Chronic binge alcohol dysregulates omental adipose tissue extracellular matrix in simian immunodeficiency virus-infected macaques.

BACKGROUND: Increased survival, prolonged antiretroviral treatment (ART), and lifestyle choices, including alcohol misuse, increase the risk for comorbid conditions, including cardiometabolic comorbidities among people with HIV (PWH). Published studies indicate that dysregulated adipose tissue phenotype, particularly of the visceral adipose depot, contributes to metabolic dysregulation. Using a nonhuman primate model of simian immunodeficiency virus (SIV) infection, we previously demonstrated that chronic binge alcohol (CBA) administration to ART-treated rhesus macaques decreases whole-body glucose-insulin dynamics, increases omental adipose tissue (OmAT) collagen content, decreases OmAT adipocyte size, and alters pancreatic endocrine function. The objective of this study was to delineate the depot-specific effects of CBA on visceral (VAT) and subcutaneous adipose tissue (SAT) extracellular matrix (ECM) phenotype, the potential mechanisms involved in AT ECM remodeling, and the implications of increased tissue stiffness on AT metabolic alterations in female SIV-infected macaques. METHODS: Omental and subcutaneous adipose samples were obtained from female SIV-infected, ART-treated macaques that received intragastric administration of CBA (12-15 g/kg/week, CBA/SIV) or water (VEH/SIV) for 14.5 months. RESULTS: CBA preferentially altered the ECM phenotype in OmAT, a VAT depot. The CBA-associated changes included increased ECM accumulation, increased collagen I-III ratio, a profibrotic milieu, and decreased matrix metalloproteinase 13 activity.

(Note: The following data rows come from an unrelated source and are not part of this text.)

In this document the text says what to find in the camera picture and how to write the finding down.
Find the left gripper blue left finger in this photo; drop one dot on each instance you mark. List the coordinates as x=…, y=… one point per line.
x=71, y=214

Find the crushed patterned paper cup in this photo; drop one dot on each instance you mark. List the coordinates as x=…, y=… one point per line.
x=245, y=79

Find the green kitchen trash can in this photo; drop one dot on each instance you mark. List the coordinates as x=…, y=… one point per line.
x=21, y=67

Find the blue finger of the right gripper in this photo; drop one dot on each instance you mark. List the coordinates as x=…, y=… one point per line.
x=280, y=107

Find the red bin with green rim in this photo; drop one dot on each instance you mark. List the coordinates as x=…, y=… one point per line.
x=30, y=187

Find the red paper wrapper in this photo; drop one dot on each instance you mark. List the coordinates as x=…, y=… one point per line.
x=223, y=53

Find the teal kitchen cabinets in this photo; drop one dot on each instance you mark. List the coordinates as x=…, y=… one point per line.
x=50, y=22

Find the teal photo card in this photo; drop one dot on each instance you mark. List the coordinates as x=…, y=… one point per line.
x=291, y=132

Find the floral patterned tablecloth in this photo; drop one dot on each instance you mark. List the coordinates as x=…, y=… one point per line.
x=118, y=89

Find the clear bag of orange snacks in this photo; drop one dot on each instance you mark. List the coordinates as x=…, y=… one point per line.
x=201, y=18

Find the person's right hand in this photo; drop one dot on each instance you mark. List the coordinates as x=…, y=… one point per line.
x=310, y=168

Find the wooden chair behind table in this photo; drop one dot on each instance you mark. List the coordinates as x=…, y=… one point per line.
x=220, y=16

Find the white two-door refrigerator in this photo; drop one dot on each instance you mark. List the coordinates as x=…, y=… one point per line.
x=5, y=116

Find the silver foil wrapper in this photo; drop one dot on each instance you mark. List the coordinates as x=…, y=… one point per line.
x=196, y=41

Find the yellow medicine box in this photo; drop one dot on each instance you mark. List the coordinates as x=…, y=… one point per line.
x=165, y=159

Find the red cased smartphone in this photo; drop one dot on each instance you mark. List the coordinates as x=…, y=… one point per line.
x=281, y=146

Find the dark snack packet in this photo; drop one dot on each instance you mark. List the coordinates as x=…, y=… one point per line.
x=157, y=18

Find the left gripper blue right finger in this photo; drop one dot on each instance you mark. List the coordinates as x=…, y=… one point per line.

These changes were associated with smaller adipocyte size, decreased triglyceride content, decreased gene expression of perilipins, and a potential dysregulation of peroxisome proliferator-activated receptor gamma signaling. CONCLUSIONS: Collectively, these findings suggest that CBA-mediated ECM remodeling "traps" adipocytes within a stiff environment that we propose disrupts adipocyte metabolic programming and may increase the risk for metabolic comorbidities.